— TASK DETAILS —
Which lines in the listing below contain the word "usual"? Copy each one.

— DATA EXTRACT —
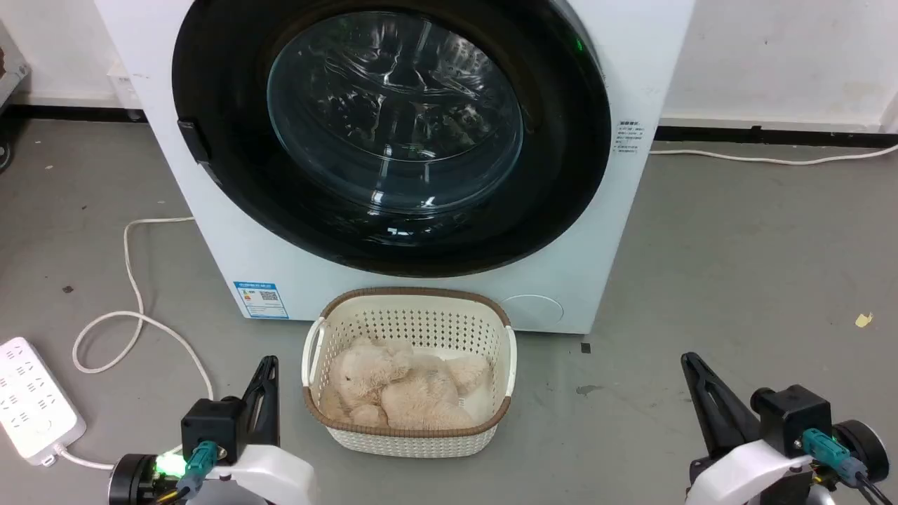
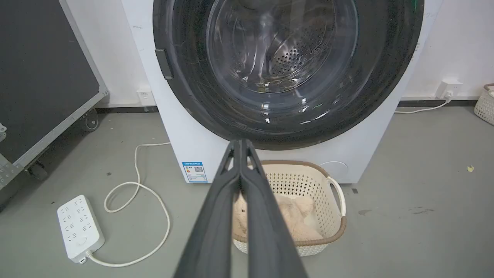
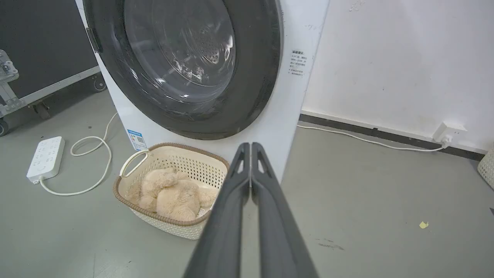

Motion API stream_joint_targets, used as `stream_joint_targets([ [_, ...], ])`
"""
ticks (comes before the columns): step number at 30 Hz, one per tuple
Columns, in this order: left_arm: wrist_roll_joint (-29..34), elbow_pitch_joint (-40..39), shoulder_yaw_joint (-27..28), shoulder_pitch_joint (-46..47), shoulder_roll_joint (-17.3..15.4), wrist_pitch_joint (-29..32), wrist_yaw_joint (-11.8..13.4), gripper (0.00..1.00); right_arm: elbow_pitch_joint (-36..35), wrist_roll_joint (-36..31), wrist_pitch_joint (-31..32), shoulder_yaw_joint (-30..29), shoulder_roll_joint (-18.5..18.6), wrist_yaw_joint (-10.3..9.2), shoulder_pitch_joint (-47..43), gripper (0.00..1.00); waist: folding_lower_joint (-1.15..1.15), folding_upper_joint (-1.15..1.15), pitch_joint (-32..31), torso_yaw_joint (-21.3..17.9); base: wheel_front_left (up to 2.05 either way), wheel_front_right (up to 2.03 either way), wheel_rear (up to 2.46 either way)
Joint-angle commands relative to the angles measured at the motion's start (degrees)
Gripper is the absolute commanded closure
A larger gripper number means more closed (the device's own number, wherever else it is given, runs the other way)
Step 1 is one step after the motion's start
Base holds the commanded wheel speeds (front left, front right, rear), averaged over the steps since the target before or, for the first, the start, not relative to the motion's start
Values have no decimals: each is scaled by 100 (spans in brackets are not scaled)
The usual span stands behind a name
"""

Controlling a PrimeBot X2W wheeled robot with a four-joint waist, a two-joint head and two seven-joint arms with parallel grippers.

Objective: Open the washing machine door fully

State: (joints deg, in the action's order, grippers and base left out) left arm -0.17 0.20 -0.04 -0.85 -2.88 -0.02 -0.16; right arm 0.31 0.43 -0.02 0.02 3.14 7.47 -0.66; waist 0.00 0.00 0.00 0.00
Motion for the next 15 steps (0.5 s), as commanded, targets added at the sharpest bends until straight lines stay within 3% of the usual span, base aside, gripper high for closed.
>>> stream_joint_targets([
  [1,17,-20,4,85,1,2,16,100,-31,-43,2,-2,-26,2,66,100,0,0,0,0,0,0,0],
  [15,17,-20,4,85,1,2,16,100,-31,-43,2,-2,-26,2,66,100,0,0,0,0,0,0,0],
])
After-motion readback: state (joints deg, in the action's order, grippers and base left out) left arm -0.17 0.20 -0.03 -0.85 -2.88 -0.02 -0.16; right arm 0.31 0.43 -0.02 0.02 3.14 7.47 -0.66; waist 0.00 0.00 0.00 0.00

— EXPECTED OUTPUT —
The usual span stands behind a name
Motion for the next 15 steps (0.5 s), as commanded, targets added at the sharpest bends until straight lines stay within 3% of the usual span, base aside, gripper high for closed.

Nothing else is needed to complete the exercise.